Exercise goal — Retype exactly the lines from the one holding "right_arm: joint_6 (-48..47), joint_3" through the final line of the data, both included.

Data —

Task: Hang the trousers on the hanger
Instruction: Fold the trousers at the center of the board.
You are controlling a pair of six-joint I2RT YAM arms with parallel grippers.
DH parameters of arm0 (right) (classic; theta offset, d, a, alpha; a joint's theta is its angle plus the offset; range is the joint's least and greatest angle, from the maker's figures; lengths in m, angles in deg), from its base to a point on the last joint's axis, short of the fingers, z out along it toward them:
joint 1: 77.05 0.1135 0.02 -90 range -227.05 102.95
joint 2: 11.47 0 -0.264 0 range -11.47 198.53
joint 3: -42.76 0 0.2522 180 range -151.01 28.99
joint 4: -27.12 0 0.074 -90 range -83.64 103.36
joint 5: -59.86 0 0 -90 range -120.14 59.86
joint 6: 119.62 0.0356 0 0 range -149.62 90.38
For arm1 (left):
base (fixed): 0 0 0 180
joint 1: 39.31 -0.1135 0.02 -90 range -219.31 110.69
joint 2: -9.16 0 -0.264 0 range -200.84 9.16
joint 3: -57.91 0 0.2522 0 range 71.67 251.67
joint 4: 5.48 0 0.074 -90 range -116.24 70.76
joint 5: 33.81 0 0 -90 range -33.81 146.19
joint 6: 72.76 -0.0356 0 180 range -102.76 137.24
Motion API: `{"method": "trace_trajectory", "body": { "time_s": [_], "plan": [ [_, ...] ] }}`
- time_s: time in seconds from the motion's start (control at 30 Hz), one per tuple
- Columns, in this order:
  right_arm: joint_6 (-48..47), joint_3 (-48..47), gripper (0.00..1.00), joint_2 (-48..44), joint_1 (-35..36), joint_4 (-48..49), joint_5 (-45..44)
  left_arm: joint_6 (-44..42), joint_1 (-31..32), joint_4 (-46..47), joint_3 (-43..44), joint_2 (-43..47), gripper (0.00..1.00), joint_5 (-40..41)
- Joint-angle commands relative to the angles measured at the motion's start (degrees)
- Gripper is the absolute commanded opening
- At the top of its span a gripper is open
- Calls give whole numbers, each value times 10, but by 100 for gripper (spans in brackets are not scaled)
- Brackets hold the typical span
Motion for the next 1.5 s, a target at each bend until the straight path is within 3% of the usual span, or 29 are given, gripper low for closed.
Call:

Solved problem —
  right_arm: joint_6 (-48..47), joint_3 (-48..47), gripper (0.00..1.00), joint_2 (-48..44), joint_1 (-35..36), joint_4 (-48..49), joint_5 (-45..44)
  left_arm: joint_6 (-44..42), joint_1 (-31..32), joint_4 (-46..47), joint_3 (-43..44), joint_2 (-43..47), gripper (0.00..1.00), joint_5 (-40..41)
- Joint-angle commands relative to the angles measured at the motion's start (degrees)
- Gripper is the absolute commanded opening
- At the top of its span a gripper is open
- Calls give whole numbers, each value times 10, but by 100 for gripper (spans in brackets are not scaled)
- Brackets hold the typical span
Motion for the next 1.5 s, a target at each bend until the straight path is within 3% of the usual span, or 29 are given, gripper low for closed.
Call:

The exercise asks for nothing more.